Poetic Justice is the fourth solo studio album by English singer-songwriter Steve Harley, which was released by Transatlantic on 26 August 1996.

Background
Harley wrote much of the new material for Poetic Justice while on tour with his band Cockney Rebel, which he reformed and began touring with again in 1989. As his first album since 1992's Yes You Can, Harley recorded Poetic Justice  at Berry House Studios in Ardingly, Sussex, with a number of musicians, including Nick Pynn, Phil Beer, Thomas Arnold, Ian Nice, Andrew Brown and Paul Francis. He told the Stockport Times in 1996, "It's my first album for four years so it's like a new beginning. It has blue and dark moments but then so has my life. Some of the songs may appear quite gloomy but I find it optimistic. It's my most confident set of lyrics ever. I've never made a record like this, where I can come away and I genuinely want to sing and play it live."

Speaking of his songwriting during this period of his career, Harley told The Birmingham Post in 1998, "In the Cockney Rebel days I was perhaps more detached as a songwriter than I am now. When you've had kids you change, but I'm still a terribly romantic animal. What I'm finding as I get older is that the songs allow me to express my sense of romance.
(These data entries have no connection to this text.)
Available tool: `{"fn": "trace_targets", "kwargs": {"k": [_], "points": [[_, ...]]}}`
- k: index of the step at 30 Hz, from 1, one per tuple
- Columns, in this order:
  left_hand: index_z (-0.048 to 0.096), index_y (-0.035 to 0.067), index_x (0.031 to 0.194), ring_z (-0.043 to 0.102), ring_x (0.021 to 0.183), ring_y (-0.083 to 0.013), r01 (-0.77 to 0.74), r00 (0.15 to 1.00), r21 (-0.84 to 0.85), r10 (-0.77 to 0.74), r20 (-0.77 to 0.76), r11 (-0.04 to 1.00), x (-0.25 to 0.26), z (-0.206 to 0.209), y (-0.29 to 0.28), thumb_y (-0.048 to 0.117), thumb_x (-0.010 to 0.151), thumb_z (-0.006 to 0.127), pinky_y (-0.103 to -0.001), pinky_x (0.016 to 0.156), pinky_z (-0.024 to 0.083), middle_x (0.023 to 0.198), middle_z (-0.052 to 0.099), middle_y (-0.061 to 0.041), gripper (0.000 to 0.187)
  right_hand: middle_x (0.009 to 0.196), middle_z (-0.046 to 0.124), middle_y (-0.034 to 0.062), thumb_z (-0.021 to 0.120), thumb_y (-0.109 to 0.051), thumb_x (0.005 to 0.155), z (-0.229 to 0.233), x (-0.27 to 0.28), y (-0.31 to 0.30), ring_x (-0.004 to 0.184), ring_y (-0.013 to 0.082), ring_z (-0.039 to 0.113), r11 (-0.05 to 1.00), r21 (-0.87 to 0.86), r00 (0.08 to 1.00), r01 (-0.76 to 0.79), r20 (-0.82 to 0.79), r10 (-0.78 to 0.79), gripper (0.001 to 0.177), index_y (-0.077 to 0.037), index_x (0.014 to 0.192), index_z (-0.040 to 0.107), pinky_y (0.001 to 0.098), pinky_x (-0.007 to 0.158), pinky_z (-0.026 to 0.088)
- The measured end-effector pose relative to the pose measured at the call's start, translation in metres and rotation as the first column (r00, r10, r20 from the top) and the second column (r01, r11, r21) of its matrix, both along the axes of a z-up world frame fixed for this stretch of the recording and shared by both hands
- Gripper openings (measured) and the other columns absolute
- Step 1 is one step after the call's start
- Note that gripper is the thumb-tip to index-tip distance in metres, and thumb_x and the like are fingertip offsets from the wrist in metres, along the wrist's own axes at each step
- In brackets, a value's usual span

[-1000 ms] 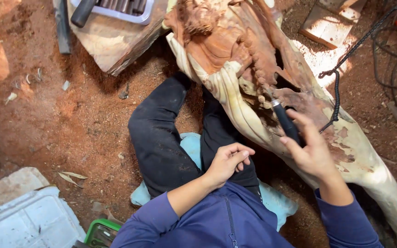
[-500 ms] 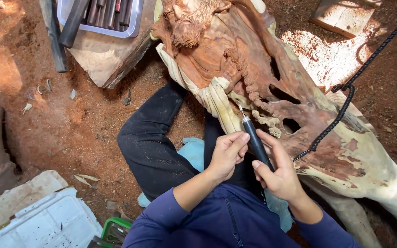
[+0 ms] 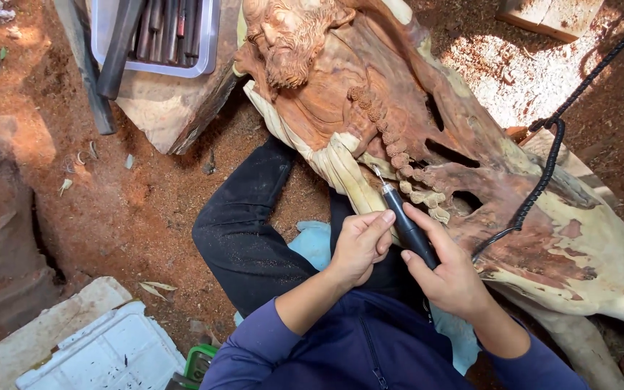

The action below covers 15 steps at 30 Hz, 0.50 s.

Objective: Carving intricate details into a large wooden sculpture using a handheld rotary tool.

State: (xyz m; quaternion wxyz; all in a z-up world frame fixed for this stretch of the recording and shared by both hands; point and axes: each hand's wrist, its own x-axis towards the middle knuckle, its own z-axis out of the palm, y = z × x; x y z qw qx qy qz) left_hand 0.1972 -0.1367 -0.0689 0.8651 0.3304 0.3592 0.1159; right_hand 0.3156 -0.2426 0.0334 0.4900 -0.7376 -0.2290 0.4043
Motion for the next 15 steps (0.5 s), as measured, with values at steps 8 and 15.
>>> {"fn": "trace_targets", "kwargs": {"k": [8, 15], "points": [[0.073, -0.008, 0.103, 0.033, 0.035, -0.0031, -0.16, 0.979, 0.058, 0.166, -0.119, 0.985, 0.013, 0.018, -0.005, 0.007, 0.102, 0.064, -0.014, 0.032, 0.03, 0.045, 0.039, -0.003, 0.018, 0.096, 0.079, 0.0153, 0.068, -0.006, 0.082, -0.001, 0.01, 0.0, 0.068, 0.0261, 0.081, 0.977, -0.188, 0.993, -0.106, 0.035, 0.114, 0.066, -0.031, 0.142, 0.064, 0.0359, 0.057, 0.063], [0.071, -0.008, 0.11, 0.036, 0.035, -0.0044, -0.108, 0.991, -0.013, 0.107, -0.079, 0.994, 0.012, 0.032, 0.012, 0.007, 0.103, 0.061, -0.016, 0.031, 0.031, 0.048, 0.041, -0.005, 0.019, 0.095, 0.076, 0.0181, 0.065, -0.003, 0.081, 0.013, 0.008, 0.008, 0.058, 0.0254, 0.077, 0.979, -0.192, 0.994, -0.064, -0.094, 0.046, 0.07, -0.03, 0.145, 0.061, 0.0349, 0.048, 0.061]]}}
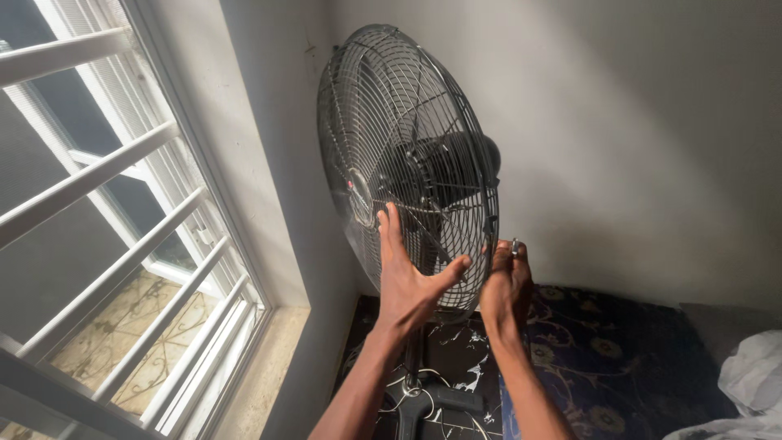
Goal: The person uses a wrench to loosen and remove the bolts securing the front grill of a standing fan. After removing the bolts, they detach the front grill and place it on the floor.
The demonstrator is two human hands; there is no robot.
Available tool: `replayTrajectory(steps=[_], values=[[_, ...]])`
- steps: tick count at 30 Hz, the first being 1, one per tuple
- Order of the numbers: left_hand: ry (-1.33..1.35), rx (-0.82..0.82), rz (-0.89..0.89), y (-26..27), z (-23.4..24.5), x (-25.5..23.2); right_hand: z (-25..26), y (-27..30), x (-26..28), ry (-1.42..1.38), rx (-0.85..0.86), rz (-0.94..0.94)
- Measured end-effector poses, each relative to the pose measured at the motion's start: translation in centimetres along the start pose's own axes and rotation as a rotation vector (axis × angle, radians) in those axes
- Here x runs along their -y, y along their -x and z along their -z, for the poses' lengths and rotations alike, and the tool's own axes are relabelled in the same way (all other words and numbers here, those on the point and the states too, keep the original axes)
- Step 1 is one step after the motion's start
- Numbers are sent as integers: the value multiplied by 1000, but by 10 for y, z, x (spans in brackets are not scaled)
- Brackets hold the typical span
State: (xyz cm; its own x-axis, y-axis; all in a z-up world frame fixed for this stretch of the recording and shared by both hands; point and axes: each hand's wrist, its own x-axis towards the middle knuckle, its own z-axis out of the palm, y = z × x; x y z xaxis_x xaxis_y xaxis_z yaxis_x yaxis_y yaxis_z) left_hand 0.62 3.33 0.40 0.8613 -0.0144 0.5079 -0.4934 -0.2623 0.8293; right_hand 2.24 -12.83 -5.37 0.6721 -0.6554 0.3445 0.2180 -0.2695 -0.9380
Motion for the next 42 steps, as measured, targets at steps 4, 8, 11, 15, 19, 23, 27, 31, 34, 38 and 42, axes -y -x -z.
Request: replayTrajectory(steps=[4, 8, 11, 15, 19, 23, 27, 31, 34, 38, 42], values=[[25, 29, -34, -10, 19, 11, -15, 32, 51, 164, -59, -34], [40, 105, 8, -20, 36, 20, -27, 47, 73, 175, -53, -43], [31, 144, 28, -24, 44, 25, -36, 51, 74, 158, -42, -49], [9, 179, 56, -28, 44, 24, -36, 46, 68, 207, -38, 25], [-3, 167, 46, -26, 39, 26, -32, 43, 63, 227, -30, 2], [-16, 142, 6, -23, 36, 32, -26, 42, 58, 173, 7, 60], [6, 81, -39, -15, 26, 32, -17, 37, 59, 196, 98, 27], [-95, -102, -149, 4, 5, 17, -8, 26, 65, 239, 188, -133], [-147, -260, -215, 10, -14, -5, 0, 15, 59, 183, 244, -166], [-267, -374, -265, 5, -30, -31, 12, -4, 51, 144, 220, 432], [-440, -473, -264, 0, -34, -43, 27, -6, 77, 60, 252, 424]])
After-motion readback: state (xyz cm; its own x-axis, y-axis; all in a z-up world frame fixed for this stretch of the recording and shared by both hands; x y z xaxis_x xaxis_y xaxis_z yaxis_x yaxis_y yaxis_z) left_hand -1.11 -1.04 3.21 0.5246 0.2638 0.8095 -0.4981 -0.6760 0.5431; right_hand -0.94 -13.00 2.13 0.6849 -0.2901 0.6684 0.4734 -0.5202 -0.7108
Those who come to the concerts don't seem to mind, in fact many of them say Poetic Justice is their favourite album."

In 2002, Harley spoke of songwriting and Poetic Justice in an interview with Perfect Sound Forever. He said,

Song information
Poetic Justice features seven new songs, three covers, and a 'live in the studio' re-recording of "Riding the Waves (For Virginia Woolf)", a song which originally appeared on Harley's 1978 debut solo album Hobo with a Grin. "That's My Life in Your Hands" was written by Harley and Hugh Nicholson. The song originated as "Starlight Jingles", which was first recorded by Nicholson's band Blue during their sessions at Los Angeles between 1979–82, and later by Radio Heart for their self-titled 1987 album. Harley approached Nicholson to rewrite the lyrics and record his own version of the song.

"The Last Time I Saw You" received its debut live performance on 29 April 1994 at the Mick Ronson Memorial Concert at the Hammersmith Odeon in London. This live version, along with a performance of "Make Me Smile (Come Up and See Me)", later appeared on the 2001 compilation The Mick Ronson Memorial Concert.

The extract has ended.